トオルくんは学校に戻った(3)

2001年11月、一年ぶりに4度目のレンディーレ調査。トオルくんはさらに背が伸び、ラクダキャンプの牧童のリーダー格になっていた。握手すると、少年の手と思えないほど力強かった。しかし、前回来たときに気になっていた耳たぶにあけた穴はやめたようだ。理由を聞くと、「僕は学校に戻るんだ」と彼がいう。もう学校のことを忘れたと私は勝手に思っていたが、彼にはまだ学校に対する未練があるようだ。そして、それに近づくきっかけを与えたのは、その年に来たフランスの撮影隊だった。

トオルくん(右)、ラクダキャンプにて

トオルくん(右)、ラクダキャンプにて

ラクダを連れて旅するトオルくん

ラクダを連れて旅するトオルくん

トオルくんによると、その年の小乾季終わり頃に6台のランドローバ(イギリス産大型四駆車)で総勢30人からなるフランス人のテレビ撮影隊が集落にやってきた。集落の人びとを集めてダンスをさせるなどして、いろいろを撮影した。たまたま集落にいたトオルくんは語学力が買われて、通訳兼主演をつとめた。どんな番組だったのか誰も見たことはないが、とにかく約一ヵ月間の撮影で、トオルくんにとって大金を手に入った。2年間約束していたラクダの放牧もそろそろ済み、報酬の若メスラクダはすでにもらっている。彼は再び学校へ行く決意をした。

2002年12月、5回目のレンディーレ調査。遊牧と自然資源の利用の調査を終えた私は、集落と町を重点にレンディーレの社会変容の調査を始めた。しかし、一年前に「学校に戻る」とうれしそうに私に話したトオルくんはまだラクダキャンプにいた。「学校へ行くんじゃなかったのか」と聞くと、彼は、約束した2年の放牧は終わったが代わりの牧童が見つからなかったから、もうしばらくやることになったと言った。レンディーレ社会では政治的・儀礼的な活動をはじめとして、家畜のやり取りや牧童の調達など、すべて既婚男性が決定権をもっている。トオルくんの場合は亡き父の兄弟が家長代わりをしているため、彼が学校へ行きたくても簡単には行けない。このときのトオルくんは、すでに青年戦士と変わらない体つきに成長し、槍、ナイフ、棍棒といった青年戦士の武器ももっていて、立派な牧人になっている。青年がときおり主催する踊り大会にも参加し、歌も高飛びのダンスもうまかった。

高飛びダンスを披露する青年戦士

高飛びダンスを披露する青年戦士

大きな耳飾りをつけたレンディーレの青年戦士

大きな耳飾りをつけた青年戦士

 

今回(2003年9月)、14年に一回おこなわれる青年の「結婚開始儀礼」に参加するために、私はまたレンディーレ・ランドにやってきた。

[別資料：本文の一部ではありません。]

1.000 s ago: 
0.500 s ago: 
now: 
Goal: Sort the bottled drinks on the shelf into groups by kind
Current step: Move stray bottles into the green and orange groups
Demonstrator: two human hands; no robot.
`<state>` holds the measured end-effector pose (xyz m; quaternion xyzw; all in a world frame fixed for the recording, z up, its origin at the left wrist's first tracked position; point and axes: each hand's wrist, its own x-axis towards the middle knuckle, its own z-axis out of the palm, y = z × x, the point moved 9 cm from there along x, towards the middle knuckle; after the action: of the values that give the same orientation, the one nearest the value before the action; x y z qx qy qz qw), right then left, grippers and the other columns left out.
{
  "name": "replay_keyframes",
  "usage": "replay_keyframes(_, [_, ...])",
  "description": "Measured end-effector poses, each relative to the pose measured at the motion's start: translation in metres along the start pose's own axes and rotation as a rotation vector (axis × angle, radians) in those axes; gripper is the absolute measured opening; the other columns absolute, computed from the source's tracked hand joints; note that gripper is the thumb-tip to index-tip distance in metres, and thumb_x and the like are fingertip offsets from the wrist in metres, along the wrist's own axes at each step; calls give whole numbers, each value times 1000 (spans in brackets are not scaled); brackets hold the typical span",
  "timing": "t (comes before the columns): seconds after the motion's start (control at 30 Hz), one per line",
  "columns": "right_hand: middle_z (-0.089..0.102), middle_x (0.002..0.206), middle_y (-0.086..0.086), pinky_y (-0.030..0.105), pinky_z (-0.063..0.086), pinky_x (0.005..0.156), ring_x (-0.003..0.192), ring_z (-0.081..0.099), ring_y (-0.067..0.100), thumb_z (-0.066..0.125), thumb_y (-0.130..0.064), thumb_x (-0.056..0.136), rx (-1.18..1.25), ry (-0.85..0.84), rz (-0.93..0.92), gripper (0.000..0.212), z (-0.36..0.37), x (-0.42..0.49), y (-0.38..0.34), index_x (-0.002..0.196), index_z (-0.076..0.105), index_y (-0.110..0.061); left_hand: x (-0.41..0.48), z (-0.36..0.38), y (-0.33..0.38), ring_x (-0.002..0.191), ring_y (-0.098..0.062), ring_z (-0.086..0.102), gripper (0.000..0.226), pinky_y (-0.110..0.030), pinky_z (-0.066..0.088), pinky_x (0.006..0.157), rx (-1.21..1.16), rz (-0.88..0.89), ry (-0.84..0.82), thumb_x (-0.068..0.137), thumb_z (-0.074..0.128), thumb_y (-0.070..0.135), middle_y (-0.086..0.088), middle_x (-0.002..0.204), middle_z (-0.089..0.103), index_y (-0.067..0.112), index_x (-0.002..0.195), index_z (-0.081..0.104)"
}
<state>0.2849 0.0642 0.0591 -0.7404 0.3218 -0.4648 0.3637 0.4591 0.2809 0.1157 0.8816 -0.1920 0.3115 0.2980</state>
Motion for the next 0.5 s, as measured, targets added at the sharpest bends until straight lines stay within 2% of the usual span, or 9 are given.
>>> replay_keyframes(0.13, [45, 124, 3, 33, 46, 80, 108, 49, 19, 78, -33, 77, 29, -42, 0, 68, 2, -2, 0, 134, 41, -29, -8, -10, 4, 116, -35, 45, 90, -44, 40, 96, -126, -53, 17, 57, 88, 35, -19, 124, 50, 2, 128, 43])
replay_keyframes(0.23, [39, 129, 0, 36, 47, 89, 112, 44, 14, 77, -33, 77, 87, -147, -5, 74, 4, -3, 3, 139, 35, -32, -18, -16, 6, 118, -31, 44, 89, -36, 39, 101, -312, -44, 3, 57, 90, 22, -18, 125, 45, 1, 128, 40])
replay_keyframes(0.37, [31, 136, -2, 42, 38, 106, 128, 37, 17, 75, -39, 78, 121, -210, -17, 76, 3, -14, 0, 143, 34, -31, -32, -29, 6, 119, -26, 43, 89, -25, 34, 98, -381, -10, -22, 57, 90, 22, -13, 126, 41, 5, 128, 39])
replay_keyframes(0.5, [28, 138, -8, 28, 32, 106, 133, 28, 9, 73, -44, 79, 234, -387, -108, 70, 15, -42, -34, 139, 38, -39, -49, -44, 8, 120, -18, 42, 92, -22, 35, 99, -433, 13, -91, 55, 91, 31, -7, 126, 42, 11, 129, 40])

そして学校の制服姿のトオルくんに会うことができた。彼は小学校の6年生になったが、かつての同級生で学校をやめなかった生徒はすでに高校に進学した(ケニアはイギリスの教育制度をとりいれており、小中一貫の8年制)。同学年のなかで体も年齢も一番大きいが、彼はそのことを気にしていない。むしろラクダキャンプでの経験は、彼に誇りと自信を持たせたようだ。5年前のような町人ぶりと違って、いまの彼は一人で原野のなかで堂々と駆け回る青年だ。できるだけレンディーレ語を使いたい私に、彼はレンディーレ語で儀礼の日程などをいろいろと説明してくれた。また、集落の人びとによる耐え切れないねだりに対して、彼は私にこう言った。

「僕はあなたにねだりをしない。あなたも学生でお金がないことを僕は知っている。将来あなたはいい仕事をし、僕が高校へ行けたら、そのときに助けてくれればいい・・・」。

レンディーレの人びとと付き合いをはじめて5年になった。たくましく成長したトオルくんをみていると、まるで自分の兄弟の成長をみているような気がする。今のケニアの経済状況では、トオルくんが学校を卒業しても新たな人生の道が保障できないだろうとときどき考えるが、彼なら大丈夫だろう。町の青年たちのようにあの遠く汚く人や車で混みあうナイロビに職を求めに行かなくても、原野に生きていけるんだ。それより、今からナイロビへ帰ろうとしている自分を心配したほうが現実的だ!